Return every line below exactly, leaving nothing out.

[Opening Material for the task section]

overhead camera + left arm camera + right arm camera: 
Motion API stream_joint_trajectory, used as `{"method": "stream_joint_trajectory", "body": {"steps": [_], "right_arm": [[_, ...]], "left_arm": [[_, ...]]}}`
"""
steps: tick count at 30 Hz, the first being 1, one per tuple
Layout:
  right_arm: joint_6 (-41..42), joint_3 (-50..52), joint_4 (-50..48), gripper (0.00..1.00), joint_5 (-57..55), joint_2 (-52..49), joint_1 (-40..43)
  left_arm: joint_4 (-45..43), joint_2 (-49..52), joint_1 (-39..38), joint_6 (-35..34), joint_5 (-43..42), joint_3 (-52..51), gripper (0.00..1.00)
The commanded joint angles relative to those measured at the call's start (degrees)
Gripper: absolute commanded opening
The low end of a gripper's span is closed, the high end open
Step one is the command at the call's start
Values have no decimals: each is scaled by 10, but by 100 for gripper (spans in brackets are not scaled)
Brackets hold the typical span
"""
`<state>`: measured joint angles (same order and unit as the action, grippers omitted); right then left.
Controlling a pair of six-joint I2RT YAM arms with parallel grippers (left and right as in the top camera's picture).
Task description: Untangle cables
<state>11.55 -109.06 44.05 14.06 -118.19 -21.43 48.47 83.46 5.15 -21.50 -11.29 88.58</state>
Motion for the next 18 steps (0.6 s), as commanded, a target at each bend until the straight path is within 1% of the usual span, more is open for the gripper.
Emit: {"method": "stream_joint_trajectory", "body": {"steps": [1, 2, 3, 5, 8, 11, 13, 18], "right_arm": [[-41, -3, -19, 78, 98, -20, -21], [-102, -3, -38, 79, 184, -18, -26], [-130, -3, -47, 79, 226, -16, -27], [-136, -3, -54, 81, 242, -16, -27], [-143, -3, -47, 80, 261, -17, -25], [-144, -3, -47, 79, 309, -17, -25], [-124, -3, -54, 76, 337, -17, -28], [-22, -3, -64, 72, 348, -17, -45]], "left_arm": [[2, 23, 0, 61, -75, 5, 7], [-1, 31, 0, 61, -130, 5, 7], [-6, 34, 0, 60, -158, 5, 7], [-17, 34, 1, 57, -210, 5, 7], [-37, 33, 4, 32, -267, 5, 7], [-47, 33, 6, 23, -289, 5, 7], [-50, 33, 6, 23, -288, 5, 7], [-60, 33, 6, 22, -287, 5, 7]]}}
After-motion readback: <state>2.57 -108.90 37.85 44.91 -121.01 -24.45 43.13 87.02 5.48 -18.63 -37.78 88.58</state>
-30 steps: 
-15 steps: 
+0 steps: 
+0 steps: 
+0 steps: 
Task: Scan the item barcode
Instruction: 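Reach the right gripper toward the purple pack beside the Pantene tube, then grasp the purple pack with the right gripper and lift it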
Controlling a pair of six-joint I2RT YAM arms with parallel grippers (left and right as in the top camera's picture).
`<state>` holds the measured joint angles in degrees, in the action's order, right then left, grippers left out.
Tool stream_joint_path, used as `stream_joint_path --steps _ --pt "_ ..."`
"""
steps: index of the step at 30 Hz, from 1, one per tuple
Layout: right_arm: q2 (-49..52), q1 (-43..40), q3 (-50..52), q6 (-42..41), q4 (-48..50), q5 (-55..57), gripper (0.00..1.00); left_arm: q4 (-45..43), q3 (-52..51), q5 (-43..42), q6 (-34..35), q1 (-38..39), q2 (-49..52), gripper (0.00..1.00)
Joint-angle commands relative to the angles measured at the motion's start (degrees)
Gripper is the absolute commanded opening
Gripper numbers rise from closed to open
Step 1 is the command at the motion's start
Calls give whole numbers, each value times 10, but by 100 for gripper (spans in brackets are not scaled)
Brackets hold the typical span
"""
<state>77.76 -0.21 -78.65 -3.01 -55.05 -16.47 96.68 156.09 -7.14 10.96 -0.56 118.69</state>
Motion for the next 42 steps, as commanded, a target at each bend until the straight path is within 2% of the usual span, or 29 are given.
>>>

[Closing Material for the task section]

Exercise solution:
overhead camera + left arm camera + right arm camera: 
Motion API stream_joint_trajectory, used as `{"method": "stream_joint_trajectory", "body": {"steps": [_], "right_arm": [[_, ...]], "left_arm": [[_, ...]]}}`
"""
steps: tick count at 30 Hz, the first being 1, one per tuple
Layout:
  right_arm: joint_6 (-41..42), joint_3 (-50..52), joint_4 (-50..48), gripper (0.00..1.00), joint_5 (-57..55), joint_2 (-52..49), joint_1 (-40..43)
  left_arm: joint_4 (-45..43), joint_2 (-49..52), joint_1 (-39..38), joint_6 (-35..34), joint_5 (-43..42), joint_3 (-52..51), gripper (0.00..1.00)
The commanded joint angles relative to those measured at the call's start (degrees)
Gripper: absolute commanded opening
The low end of a gripper's span is closed, the high end open
Step one is the command at the call's start
Values have no decimals: each is scaled by 10, but by 100 for gripper (spans in brackets are not scaled)
Brackets hold the typical span
"""
`<state>`: measured joint angles (same order and unit as the action, grippers omitted); right then left.
Controlling a pair of six-joint I2RT YAM arms with parallel grippers (left and right as in the top camera's picture).
Task description: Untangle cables
<state>11.55 -109.06 44.05 14.06 -118.19 -21.43 48.47 83.46 5.15 -21.50 -11.29 88.58</state>
Motion for the next 18 steps (0.6 s), as commanded, a target at each bend until the straight path is within 1% of the usual span, more is open for the gripper.
Emit: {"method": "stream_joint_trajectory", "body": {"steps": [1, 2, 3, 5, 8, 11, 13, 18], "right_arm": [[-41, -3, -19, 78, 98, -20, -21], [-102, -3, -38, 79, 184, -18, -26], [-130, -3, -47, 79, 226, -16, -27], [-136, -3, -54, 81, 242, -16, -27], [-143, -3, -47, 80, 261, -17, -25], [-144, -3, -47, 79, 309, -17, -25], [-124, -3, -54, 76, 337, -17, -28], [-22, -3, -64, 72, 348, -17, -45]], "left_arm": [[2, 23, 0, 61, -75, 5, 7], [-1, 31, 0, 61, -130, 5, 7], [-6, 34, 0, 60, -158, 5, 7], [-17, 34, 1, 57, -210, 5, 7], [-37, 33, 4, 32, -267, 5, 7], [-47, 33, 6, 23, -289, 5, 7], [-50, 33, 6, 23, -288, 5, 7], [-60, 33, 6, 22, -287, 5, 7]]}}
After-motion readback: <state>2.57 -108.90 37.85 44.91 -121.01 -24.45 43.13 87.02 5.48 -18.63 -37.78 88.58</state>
-30 steps: 
-15 steps: 
+0 steps: 
+0 steps: 
+0 steps: 
Task: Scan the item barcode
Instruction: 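Reach the right gripper toward the purple pack beside the Pantene tube, then grasp the purple pack with the right gripper and lift it
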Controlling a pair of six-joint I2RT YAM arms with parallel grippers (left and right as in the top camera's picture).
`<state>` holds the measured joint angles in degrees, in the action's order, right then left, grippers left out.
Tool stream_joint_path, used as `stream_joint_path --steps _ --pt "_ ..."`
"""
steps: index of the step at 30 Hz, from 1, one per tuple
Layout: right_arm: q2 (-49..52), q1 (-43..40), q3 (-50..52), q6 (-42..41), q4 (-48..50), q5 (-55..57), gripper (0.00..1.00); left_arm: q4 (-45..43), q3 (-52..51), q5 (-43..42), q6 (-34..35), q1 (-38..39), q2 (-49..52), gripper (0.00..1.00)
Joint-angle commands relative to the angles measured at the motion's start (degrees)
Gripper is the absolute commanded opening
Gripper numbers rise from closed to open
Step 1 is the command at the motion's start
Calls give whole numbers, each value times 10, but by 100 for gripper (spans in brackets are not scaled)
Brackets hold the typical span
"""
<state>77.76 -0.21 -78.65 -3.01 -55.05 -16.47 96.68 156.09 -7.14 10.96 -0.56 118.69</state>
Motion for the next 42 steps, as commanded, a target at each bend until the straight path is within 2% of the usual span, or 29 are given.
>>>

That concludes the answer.